A special issue of Cancers (ISSN 2072-6694). This special issue belongs to the section "Cancer Therapy".

Deadline for manuscript submissions: closed (30 April 2022) | Viewed by 35948

Special Issue Editor

Dr. Dan Granberg

E-Mail Website
Guest Editor
1. Department of Molecular Medicine and Surgery, Karolinska Institute, Karolinska University Hospital, Solna, Stockholm, Sweden
2. Department of Endocrine Tumors and Sarcomas, Karolinska University Hospital, Solna, Stockholm, Sweden
Interests: neuroendocrine tumors; bronchial carcinoids; peptide receptor radionuclide therapy
Special Issues, Collections and Topics in MDPI journals

Special Issue Information

Dear Colleagues,

Neuroendocrine tumors are an increasing group of tumors.
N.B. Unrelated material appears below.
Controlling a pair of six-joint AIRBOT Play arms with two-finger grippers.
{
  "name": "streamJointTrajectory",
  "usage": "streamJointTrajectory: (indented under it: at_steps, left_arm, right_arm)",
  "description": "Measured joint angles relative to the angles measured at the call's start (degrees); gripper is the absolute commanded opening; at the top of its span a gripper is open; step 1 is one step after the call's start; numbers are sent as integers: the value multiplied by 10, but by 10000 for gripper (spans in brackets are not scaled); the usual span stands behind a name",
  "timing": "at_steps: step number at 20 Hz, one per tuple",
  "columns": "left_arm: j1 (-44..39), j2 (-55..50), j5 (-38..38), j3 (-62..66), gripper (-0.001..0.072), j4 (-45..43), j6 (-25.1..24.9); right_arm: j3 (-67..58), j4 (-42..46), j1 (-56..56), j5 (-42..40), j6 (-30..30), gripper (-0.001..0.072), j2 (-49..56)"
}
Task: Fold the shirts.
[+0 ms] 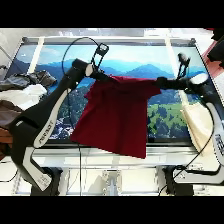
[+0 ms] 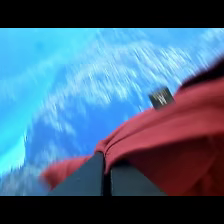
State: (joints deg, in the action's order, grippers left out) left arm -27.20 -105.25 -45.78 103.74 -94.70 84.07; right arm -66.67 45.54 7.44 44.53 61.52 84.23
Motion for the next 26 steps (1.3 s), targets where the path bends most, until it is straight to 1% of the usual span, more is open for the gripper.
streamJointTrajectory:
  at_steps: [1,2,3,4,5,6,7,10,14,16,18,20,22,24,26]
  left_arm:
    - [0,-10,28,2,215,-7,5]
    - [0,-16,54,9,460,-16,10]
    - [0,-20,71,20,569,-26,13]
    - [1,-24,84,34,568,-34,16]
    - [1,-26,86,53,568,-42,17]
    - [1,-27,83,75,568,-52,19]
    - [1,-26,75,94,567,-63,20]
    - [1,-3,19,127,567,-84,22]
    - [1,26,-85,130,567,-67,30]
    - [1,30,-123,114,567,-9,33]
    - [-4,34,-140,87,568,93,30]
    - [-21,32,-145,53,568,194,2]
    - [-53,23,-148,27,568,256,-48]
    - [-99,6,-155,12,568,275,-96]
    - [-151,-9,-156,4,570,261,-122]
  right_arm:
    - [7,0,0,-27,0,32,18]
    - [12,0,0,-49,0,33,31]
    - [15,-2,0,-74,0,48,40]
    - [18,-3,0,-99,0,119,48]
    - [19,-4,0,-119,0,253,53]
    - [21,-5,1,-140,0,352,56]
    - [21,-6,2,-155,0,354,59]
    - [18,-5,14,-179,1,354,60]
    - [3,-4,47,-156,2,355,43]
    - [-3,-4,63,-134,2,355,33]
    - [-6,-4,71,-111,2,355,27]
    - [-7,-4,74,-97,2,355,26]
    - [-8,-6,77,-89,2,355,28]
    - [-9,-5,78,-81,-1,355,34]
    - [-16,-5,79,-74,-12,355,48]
A majority are malignant, with local or distant metastases at diagnosis. Tumors are divided according to their proliferative rate into grade 1, grade 2, and grade 3 (G1, G2, and G3, respectively). Most tumors are G1 and G2, and hence slow-growing and patients suffering from such tumors may live for several years. Some tumors, however, are highly proliferative, and patients affected by them have a short survival and poor prognosis. Most G1 and G2 tumors, and some G3 tumors, express somatostatin receptors and may be detected by somatostatin receptor imaging. Diagnostic sensitivity has improved with the introduction of 68Gallium-DOTATOC PET CT. Somatostatin analogues are the main treatment for patients with low proliferative tumors. Other treatments include chemotherapy, PRRT with 177Lutetium-DOTATATE, and targeted therapies, such as Everolimus and Sunitinib, which have led to an improvement in prognosis. The need for newer therapeutic agents is, however, urgent.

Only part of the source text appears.